Phen has been integrated and educated on security application monitoring. Phen makes running system scans more efficient and reduces “runaway” security processing.
Phen has a variety of methods both taught and learned. This self-gained knowledge is used to make the system security processing more efficient, avoid extensive, unnecessary network noise, and minimize the effects on a system’s mission. Phen is structured to eliminate CanSecure from inadvertently creating a DDoS scenario.
Mission First is one of the primary factors in driving Phen’s choices about the security profile configuration for any given system.
One of the first and only things Phen is told when CanSecure has been installed is what networks Phen should care about. These networks are entered in by an IP address or CIDR address.
Any number of combinations can be added.
Phen then uses targeted address space to actively monitor and gather what systems have been added, removed, or changed within the area of concern.

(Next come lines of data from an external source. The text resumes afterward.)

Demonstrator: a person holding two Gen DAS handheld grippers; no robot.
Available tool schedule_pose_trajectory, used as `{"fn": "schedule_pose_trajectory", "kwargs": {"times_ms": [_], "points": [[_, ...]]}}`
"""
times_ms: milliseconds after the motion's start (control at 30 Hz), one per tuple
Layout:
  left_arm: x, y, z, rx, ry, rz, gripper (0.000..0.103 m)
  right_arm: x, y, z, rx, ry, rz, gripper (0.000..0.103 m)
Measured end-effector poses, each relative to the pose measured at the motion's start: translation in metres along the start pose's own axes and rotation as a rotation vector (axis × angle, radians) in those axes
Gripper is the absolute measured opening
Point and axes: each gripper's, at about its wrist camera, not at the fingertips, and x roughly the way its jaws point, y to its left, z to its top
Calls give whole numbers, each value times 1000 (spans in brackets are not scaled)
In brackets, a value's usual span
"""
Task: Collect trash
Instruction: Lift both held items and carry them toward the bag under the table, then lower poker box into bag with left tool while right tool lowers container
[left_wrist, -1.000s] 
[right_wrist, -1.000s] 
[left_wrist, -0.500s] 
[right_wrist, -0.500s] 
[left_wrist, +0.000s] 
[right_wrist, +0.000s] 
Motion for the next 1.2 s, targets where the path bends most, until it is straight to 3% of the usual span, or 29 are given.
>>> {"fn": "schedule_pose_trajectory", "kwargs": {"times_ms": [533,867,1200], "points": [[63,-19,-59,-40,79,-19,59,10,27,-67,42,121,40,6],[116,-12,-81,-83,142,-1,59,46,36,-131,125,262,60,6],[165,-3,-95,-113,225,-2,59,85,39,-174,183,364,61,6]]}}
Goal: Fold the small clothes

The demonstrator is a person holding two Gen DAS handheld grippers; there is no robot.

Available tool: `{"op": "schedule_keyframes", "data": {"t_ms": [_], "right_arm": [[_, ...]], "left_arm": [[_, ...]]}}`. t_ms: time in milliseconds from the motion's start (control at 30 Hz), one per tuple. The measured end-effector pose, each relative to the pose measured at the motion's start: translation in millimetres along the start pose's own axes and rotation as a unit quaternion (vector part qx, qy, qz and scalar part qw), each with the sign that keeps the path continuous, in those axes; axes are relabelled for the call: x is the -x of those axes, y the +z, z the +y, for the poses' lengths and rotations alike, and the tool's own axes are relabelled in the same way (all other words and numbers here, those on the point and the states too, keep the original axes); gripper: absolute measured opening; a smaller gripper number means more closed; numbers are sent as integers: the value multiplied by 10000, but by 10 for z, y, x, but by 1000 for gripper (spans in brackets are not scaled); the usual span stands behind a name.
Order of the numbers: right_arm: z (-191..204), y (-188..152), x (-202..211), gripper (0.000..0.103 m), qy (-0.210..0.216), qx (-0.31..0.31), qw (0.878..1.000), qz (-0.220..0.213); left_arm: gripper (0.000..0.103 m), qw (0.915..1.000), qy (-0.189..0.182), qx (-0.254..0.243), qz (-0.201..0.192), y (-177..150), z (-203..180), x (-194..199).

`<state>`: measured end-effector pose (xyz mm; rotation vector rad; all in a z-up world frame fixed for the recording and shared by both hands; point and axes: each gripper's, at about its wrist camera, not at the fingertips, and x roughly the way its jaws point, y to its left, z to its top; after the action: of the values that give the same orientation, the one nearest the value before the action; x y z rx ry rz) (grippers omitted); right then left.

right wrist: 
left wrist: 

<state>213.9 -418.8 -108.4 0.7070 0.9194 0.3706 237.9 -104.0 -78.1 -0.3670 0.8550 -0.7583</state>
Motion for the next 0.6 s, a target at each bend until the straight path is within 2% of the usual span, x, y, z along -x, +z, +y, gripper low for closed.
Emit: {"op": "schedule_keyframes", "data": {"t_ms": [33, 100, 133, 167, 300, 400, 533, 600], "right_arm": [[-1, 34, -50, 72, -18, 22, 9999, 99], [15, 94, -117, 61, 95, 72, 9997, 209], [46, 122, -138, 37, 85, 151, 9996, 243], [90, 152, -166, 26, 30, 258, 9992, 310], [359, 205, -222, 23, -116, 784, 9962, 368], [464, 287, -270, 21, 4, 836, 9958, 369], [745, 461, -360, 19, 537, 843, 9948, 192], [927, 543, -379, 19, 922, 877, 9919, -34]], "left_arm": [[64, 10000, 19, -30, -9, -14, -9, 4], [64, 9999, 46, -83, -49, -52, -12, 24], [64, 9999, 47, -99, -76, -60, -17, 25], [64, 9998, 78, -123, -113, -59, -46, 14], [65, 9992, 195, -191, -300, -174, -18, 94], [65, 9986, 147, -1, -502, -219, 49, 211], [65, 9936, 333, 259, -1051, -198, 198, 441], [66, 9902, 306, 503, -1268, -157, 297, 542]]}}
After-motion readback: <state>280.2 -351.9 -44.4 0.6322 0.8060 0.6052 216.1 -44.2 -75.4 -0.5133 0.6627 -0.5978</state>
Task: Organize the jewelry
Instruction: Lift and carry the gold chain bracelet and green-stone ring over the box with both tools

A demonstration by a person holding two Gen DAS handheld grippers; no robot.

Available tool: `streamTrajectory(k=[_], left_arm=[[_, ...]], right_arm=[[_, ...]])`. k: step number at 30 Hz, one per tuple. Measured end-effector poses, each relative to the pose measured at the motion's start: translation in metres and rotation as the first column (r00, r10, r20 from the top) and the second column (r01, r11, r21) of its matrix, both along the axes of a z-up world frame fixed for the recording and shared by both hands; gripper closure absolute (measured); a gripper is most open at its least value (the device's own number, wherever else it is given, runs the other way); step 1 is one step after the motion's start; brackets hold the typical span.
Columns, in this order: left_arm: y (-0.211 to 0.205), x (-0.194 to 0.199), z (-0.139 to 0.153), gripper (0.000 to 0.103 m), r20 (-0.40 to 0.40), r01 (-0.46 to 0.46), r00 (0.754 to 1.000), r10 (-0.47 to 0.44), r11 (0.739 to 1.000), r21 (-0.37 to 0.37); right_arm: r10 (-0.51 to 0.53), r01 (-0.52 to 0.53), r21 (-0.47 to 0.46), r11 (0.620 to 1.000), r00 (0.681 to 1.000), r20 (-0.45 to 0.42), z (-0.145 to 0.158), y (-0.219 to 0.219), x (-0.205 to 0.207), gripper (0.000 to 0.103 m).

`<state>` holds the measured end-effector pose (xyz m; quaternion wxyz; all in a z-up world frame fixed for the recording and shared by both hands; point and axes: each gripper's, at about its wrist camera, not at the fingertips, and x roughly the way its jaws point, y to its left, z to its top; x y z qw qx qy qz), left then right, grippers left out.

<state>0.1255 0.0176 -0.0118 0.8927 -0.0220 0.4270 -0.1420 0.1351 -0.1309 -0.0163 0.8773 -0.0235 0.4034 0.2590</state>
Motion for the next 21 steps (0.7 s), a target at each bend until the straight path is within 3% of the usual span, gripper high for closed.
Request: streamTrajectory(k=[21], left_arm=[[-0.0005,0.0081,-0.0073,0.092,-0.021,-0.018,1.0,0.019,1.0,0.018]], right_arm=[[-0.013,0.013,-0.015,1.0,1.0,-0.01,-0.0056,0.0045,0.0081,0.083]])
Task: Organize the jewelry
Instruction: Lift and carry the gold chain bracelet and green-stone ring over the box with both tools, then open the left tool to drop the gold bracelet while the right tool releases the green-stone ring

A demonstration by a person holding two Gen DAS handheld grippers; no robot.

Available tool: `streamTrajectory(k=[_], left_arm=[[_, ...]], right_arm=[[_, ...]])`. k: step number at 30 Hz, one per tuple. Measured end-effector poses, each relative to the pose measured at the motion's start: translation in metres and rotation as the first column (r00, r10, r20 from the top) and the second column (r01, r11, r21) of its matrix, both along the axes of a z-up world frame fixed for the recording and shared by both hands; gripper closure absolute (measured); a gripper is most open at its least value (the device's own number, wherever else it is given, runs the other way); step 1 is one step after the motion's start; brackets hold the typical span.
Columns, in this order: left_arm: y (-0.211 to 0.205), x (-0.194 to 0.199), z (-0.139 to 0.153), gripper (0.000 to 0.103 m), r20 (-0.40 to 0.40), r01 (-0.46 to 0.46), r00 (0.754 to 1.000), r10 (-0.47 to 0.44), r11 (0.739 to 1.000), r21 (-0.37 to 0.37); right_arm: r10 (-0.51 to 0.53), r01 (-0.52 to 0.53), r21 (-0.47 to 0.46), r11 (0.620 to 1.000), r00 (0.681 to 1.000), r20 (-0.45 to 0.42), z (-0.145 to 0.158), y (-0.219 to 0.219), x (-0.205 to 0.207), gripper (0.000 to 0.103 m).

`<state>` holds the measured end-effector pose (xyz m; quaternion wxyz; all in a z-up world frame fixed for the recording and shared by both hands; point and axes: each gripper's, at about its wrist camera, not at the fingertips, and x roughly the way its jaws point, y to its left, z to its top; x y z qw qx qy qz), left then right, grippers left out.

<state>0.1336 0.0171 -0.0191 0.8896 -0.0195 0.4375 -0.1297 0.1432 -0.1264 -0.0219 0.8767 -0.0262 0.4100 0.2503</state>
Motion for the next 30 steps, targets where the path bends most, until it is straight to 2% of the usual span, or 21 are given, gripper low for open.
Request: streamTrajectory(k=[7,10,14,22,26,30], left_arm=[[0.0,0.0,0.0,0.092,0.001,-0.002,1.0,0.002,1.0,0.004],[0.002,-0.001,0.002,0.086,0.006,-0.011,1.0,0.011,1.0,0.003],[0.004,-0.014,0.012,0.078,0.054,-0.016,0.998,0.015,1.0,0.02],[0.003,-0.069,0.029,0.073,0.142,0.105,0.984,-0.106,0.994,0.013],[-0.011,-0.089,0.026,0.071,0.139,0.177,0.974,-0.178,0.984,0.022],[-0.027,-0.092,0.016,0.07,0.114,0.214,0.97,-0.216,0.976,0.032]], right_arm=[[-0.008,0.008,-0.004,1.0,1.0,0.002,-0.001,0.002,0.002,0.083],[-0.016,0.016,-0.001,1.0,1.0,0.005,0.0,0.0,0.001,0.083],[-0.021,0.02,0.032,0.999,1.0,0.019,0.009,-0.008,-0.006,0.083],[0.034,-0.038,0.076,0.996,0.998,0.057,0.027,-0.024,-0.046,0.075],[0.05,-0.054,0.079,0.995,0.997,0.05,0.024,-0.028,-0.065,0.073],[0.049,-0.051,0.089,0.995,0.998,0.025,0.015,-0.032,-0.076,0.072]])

When paired with NeTERS, Phen utilizes the passive monitoring strengths of NeTERS to detect these same changes in real-time.
When detecting a new system, Phen investigates and discovers what applications are in use. Normal default scanning processes that Pen Testers use involves scanning nearly 65,000 UDP and 65,000 TCP ports. Phen identifies and targets only the average 8-12 services in use.
Simply put, Phen reduces the target ports from nearly 120,000 to around 10, resulting in significantly reduced network traffic.
- Imagine the incredible efficiency of network traffic gained in a network of 10,000 systems, especially considering these scans are run on a regular basis in a well-protected environment.
Phen is managing the removal of devices/ports in the environment. This helps Phen to stop or pause various systems or services within a given system at any given time.
Phen uses history while being able to log into and investigate the state of a system. Phen uses his knowledge of Power Shell, Bash, and even Cisco IOS or Nexus to develop an understanding of any changes – when these changes happened and why these changes happened. Phen uses all of this information to make accurate choices about the scanning configuration of that particular system.
As the security processes are run over time, Phen gains an understanding of how long processing takes on a specific system and how long processing takes on similar systems. In defining a runaway process, Phen develops, writes, and utilizes complex mathematical computations. Phen leverages advanced calculus to create formulas to limit a running security process.
On a given system, Phen considers both external and internal security additions. During the security analysis, Phen tracks the resources in use and can throttle the tests to provide a least-impact effect on target systems. This again maximizes mission.
To summarize, Phen does the following:
- Active and Passive monitoring to detect computer and application additions, removals, or changes.
- Manage the Time-To-Scan and ensure a scan does not run away on a target and effect mission.
- Derive when a system is the least busy and target scans for this opportune window. This is done to minimize any possible effects on running missions.
- Throttle the speed and depth of the scan (internal and external) based on system impact.
The complexity of managing individual systems and developing an intimate understanding of each system does not allow for a programmatic solution. There is simply too much knowledge comprehension required to make the changes and decisions needed in large environments.
This is what gives Phen the edge above and beyond a typical programming solution. Humans have too much tedious data and other responsibilities to effectively manage these large environments. New services are undetected for far too long by current administrators.